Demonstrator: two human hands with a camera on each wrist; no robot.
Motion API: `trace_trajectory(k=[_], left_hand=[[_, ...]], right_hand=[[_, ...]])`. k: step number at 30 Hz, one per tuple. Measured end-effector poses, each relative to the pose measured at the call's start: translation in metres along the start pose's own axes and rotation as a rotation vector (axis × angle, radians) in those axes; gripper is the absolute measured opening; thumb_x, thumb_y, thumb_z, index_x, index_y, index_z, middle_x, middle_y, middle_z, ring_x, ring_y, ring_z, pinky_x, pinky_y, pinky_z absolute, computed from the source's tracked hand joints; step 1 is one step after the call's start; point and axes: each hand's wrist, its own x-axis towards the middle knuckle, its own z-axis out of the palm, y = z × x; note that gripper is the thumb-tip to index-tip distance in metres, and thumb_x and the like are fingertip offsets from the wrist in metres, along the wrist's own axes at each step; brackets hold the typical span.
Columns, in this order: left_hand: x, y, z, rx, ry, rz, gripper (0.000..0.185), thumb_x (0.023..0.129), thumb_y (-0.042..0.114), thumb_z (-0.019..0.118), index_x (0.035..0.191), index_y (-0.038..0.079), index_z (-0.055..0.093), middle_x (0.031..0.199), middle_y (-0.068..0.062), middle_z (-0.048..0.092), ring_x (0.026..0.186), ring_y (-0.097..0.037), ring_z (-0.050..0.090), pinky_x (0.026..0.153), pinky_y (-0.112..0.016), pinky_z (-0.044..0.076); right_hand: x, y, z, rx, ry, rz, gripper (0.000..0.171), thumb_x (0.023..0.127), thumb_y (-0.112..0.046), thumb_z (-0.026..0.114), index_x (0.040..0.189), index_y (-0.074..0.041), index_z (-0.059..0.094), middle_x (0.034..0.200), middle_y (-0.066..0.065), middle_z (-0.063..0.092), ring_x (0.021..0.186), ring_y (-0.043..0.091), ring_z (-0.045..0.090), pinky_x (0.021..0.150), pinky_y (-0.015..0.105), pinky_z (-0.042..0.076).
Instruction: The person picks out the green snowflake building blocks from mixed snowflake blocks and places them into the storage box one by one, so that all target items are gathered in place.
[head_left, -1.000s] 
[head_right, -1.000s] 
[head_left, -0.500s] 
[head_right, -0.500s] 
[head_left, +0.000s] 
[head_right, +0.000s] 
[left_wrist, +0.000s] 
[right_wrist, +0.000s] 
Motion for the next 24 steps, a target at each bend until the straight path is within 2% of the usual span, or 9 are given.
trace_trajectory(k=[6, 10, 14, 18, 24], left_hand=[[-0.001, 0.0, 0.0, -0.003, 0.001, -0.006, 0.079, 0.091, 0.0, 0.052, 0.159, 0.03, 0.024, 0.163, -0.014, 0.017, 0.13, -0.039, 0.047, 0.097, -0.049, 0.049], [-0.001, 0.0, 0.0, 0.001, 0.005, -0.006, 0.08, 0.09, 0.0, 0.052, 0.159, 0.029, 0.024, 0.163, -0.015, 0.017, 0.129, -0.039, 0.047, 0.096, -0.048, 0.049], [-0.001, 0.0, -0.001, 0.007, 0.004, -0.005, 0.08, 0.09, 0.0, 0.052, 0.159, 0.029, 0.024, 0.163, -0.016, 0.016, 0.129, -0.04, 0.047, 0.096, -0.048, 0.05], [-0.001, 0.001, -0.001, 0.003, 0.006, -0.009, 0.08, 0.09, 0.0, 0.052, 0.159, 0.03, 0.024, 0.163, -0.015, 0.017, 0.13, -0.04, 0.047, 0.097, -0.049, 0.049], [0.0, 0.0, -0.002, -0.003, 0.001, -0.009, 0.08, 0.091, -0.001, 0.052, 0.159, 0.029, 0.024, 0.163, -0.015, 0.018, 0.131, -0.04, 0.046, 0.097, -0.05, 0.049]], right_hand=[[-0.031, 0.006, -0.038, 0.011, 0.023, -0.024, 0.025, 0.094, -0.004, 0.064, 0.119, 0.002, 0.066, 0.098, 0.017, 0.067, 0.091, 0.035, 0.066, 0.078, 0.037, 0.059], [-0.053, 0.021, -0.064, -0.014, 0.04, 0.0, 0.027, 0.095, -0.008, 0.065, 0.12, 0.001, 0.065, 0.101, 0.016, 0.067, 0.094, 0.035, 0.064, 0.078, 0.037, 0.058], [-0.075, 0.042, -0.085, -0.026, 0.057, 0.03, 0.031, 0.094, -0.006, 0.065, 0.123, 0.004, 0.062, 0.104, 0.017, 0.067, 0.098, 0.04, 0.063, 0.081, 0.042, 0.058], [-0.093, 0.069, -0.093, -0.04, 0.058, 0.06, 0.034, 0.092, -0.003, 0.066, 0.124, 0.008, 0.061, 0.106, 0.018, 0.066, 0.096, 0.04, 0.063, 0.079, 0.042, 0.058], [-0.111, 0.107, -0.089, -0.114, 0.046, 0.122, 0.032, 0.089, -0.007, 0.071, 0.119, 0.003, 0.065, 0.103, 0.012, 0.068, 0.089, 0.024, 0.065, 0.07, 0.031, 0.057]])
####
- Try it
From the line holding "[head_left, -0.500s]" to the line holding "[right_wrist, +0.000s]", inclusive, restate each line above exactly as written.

- Expected answer
[head_left, -0.500s] 
[head_right, -0.500s] 
[head_left, +0.000s] 
[head_right, +0.000s] 
[left_wrist, +0.000s] 
[right_wrist, +0.000s] 

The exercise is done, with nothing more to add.